Os depoimentos dos artistas do cinema também são interessantes por exibirem uma passionalidade ímpar, desde os diretores que não conseguem ler todo o texto – como com Babenco – até os obsessivos, que não conseguem parar de ler, mesmo quando lhes dói, a exemplo de Bruno Barreto. Há também uma parcela de astros que execram alguns dos estilos, como a erudição desmedida e uma subjetividade que não é necessária.
Outro argumento rebatido – especialmente por Daniel Burman e Fernando Meirelles – é o do “filme ideal”, onde o analisador, munido de seu conhecimento prévio e de uma expectativa preconcebida do que deveria ser a fita exibida, começa a apontar os momentos que deveriam mudar, as sequências de quadro e montagem editorial do produto, para que tornasse, dessa forma, uma obra perfeita. A frivolidade de tencionar que algo siga a escola preferida do observador somente revela uma pretensão de proporções dantescas.
Crítico faz justiça também ao exibir os reclames dos comunicólogos, que não aceitam de bom grado algumas das demandas da indústria. Luiz Zanim destaca uma experiência que teve em Cannes, ao cobrir o evento para um jornal. Ao chegar em terras francesas, ele teria uma bateria de entrevistas com diretores e produtores e as quais jamais havia marcado. Ao retornar ao Brasil, recebeu uma correspondência pedindo que ele redigisse uma carta bilíngue com as desculpas por não ter feito todo o conteúdo programado pela representante dos filmes que não a da pauta do jornal.

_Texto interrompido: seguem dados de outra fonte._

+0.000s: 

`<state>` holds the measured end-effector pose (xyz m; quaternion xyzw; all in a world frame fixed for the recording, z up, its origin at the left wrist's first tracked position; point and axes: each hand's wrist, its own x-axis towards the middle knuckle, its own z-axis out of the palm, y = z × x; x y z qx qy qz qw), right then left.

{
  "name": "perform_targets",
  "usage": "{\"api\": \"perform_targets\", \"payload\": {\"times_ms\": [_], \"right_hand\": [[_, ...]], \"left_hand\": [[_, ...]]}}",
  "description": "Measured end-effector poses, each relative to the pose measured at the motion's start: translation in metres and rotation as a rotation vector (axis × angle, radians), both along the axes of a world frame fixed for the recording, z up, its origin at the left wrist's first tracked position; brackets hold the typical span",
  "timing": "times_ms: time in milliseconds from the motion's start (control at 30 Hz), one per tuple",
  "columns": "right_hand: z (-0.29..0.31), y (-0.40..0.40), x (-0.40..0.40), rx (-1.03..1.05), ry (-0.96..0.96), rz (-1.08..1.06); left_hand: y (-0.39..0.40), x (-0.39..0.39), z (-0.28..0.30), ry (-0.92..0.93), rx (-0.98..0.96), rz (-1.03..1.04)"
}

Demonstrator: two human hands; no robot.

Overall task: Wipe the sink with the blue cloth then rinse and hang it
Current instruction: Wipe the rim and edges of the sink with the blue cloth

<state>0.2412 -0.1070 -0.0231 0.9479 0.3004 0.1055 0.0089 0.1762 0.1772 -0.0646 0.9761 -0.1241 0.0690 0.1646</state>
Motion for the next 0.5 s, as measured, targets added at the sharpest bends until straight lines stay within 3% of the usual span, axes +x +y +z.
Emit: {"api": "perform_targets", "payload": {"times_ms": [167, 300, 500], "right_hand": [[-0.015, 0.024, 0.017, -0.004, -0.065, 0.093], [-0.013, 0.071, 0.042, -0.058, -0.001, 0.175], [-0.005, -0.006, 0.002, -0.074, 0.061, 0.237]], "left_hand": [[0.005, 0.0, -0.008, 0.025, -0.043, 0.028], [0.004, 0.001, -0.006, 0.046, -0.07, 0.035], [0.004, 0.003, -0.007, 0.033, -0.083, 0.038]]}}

Zanim obviamente não o fez, fortalecendo a fala de que, para a indústria, o ideal é que o crítico se torne um assessor de seus filmes, que somente propague releases e informações, como se fizesse parte do seu jogo comercial.
A reflexão causada pelo roteiro passa por diversos trabalhadores da indústria e pelos olhos e falas de artistas cooptados nos oito anos usados para que o filme de Mendonça fosse rodado. O estudo trata basicamente de sentimentos e sensações, conseguindo inserir muita informação num período de tempo curtíssimo – pouco mais de uma hora –, e que, ao mesmo tempo que exaure seu receptor com as variações de fala e com a câmera tão próxima de seus entrevistados, exibe, a partir desse viés, uma forçada intimidade, quase desnudando os que depõem, obrigando a quem termina de assistir a Crítico a ter uma reflexão, especialmente sobre a adjetivação de obras pertencentes ao público.